Here is a quick start on how to switch to bulk loading mode.

Instead, write a sampler that spits out keys representing batch index (e.g., range, or list of indices). For DataLoader, set batch_size=None and use sampler= for your new sampler. And in dataset code __getitem__, the input is what your custom sampler yields, so something that represents batch indices, so use that to index into your hdf5 and return the array.


Ahh that makes sense. Thank you!

I will start a new question for batch sampling

For  `DataLoader` , set  `batch_size=None`  and use  `sampler=`  for your new sampler.

Do you mean batch_sampler= instead of sampler= ? I learned from the doc that batch_sampler= yields batch of indices a time, which suits this case. Here’s the doc: https://pytorch.org/docs/stable/data.html#torch.utils.data.DataLoader

  • sampler ( Sampler , optional ) – defines the strategy to draw samples from the dataset. If specified, shuffle must be False .
  • batch_sampler ( Sampler , optional ) – like sampler , but returns a batch of indices at a time. Mutually exclusive with batch_size , shuffle , sampler , and drop_last .

I find this part slightly confusing, as there are several options.

My concerns are in this new thread:

The issue, as I see it, is that there are in fact several ways to set up “batch sampling” in the documentation. These include setting up a custom sample function, using the pre-defined batch sampler class also as a custom sampler (both cases have batch_size=None), and finally just setting this batch sampling parameter.

However, just setting batch size and dropout, which is said to be equivalent in the docs, clearly does not return a set of indicies to the dataset, but rather queries single indicies which are then collated.

I vow to try all these options on my problem today or tomorrow, and report back in detail what produces the fastest performance when reading small, medium and large batches from a HDF5 database.

In particular, I am unsure what is better: Using a custom batch sampler and a map style dataset, or using an iterative dataset, where the iteration is determined by a custom batch size.
This is what I want to test - or find out if anyone knows…

I meant sampler=. The approach I described is effectively turning off auto-collation in PyTorch, i.e., to make the DataLoader think that it is loading a single data sample at the time, similar to

for index in sampler:
  yield convert_to_tensor(dataset[index])

It is just that to achieve bulk loading, we return a range / list of indices in sampler, which is used to index the dataset as a single key. If batch_sampler is used instead, DataLoader will unpack the list yielded by the batch_sampler and index the dataset with the resulting keys one-by-one.

1 Like

Yes, you are right that there are two ways:

  1. use IterableDataset: sampling is in dataset code, which is run in worker process.
  2. use batch_size=None and sampler=custom_sampler_that_is_really_a_batch_sampler: sampling is done by a separate class, run in main process.

In general, IterableDataset gives you finer control, because you can achieve things like data-dependent batch size / ordering.

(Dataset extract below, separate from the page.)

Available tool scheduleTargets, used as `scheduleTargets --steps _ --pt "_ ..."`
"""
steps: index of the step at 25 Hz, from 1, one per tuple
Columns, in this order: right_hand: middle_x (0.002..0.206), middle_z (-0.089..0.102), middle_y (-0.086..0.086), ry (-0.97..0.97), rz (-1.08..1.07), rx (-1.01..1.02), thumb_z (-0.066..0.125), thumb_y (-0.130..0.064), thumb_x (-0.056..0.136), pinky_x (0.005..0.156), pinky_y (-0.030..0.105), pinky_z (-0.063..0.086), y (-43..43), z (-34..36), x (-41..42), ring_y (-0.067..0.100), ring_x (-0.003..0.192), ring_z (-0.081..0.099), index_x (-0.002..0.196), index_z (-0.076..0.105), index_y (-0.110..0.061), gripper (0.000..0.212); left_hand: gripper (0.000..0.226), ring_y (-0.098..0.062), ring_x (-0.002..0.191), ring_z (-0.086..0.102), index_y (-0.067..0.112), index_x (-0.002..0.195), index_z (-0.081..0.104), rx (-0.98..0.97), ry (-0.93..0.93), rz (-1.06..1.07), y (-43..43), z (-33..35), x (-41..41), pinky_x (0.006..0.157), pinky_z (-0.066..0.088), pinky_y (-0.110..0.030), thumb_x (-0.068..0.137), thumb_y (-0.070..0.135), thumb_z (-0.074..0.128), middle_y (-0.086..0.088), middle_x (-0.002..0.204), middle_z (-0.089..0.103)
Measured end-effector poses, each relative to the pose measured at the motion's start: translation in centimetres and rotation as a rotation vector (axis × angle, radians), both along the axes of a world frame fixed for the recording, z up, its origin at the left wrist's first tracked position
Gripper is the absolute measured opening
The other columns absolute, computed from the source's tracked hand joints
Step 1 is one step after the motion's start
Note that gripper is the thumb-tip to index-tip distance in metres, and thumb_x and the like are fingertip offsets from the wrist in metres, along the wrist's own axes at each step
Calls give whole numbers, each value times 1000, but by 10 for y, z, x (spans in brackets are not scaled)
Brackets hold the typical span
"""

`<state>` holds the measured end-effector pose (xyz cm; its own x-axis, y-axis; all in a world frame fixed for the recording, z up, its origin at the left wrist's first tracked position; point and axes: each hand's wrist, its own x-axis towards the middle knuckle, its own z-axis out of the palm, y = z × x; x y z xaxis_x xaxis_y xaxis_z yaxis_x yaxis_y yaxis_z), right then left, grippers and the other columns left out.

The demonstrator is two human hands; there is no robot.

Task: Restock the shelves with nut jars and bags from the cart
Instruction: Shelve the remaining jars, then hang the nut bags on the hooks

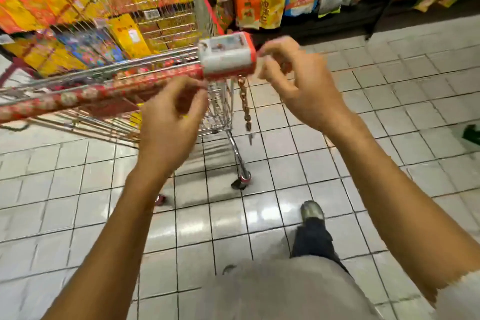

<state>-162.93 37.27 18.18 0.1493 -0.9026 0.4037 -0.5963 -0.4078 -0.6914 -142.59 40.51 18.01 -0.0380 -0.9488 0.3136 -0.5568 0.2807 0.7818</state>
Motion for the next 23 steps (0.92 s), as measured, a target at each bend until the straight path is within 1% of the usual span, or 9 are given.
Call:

And depending on your code, having sampling logic and fetching logic in the same class may be cleaner. But since sampling is done in workers, you likely need to configure each worker to make sure they don’t load duplicate batches, or load in correlated ordering. To me, the second approach makes more sense if your sampling and fetching logic are relatively isolated, and is usually less tricky to implement.

Re docs: The docs could use some improvements… It was largely my fault. If I find some free time I would update it. Sorry about it.

Ahh now I get it with regards to batch_sampler and sampler, I thought it was the other way around. This also explains why a batch_sampler=… does not speed up the data_loader.

I am in the process of benchmarking all those options for my use-case.